• _Exercise prompt_:
The word "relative" may appear in some lines of the data; copy every such line.

• _Data_:
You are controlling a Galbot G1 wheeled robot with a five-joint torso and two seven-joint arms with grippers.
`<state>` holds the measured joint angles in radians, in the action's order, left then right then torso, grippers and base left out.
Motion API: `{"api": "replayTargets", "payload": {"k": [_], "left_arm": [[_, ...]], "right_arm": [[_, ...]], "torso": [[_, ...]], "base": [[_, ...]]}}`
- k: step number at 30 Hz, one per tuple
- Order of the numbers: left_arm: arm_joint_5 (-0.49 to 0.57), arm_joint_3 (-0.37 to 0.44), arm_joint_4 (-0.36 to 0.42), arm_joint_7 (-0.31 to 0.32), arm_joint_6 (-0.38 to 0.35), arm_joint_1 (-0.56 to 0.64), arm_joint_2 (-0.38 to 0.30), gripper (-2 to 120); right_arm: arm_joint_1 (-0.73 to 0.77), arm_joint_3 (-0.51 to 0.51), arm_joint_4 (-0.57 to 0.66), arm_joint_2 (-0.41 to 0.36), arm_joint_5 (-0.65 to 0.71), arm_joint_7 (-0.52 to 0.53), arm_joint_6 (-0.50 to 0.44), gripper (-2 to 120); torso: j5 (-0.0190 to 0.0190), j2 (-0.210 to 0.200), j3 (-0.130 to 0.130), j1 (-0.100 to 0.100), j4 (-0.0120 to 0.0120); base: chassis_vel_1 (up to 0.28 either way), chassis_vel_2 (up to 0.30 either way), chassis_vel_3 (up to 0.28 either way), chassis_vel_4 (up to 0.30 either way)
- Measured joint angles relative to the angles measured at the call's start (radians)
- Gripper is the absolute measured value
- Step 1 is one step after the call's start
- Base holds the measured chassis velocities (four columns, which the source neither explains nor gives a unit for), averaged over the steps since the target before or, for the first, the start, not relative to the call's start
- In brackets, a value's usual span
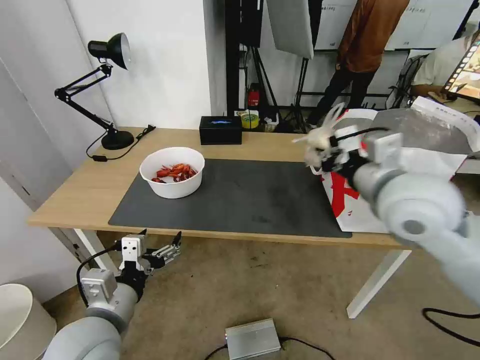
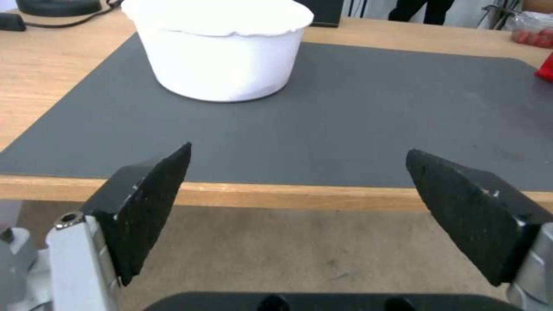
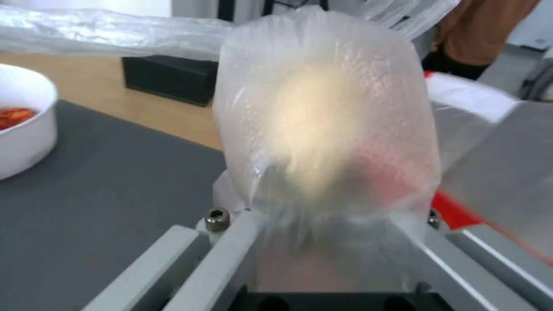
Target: Pick up the trash from the table and place it into the takeout bag.
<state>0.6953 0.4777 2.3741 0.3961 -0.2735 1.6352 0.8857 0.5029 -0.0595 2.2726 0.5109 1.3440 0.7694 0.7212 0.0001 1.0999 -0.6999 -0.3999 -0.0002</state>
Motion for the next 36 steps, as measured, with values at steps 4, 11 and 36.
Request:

• _Written reply_:
- Measured joint angles relative to the angles measured at the call's start (radians)
- Base holds the measured chassis velocities (four columns, which the source neither explains nor gives a unit for), averaged over the steps since the target before or, for the first, the start, not relative to the call's start

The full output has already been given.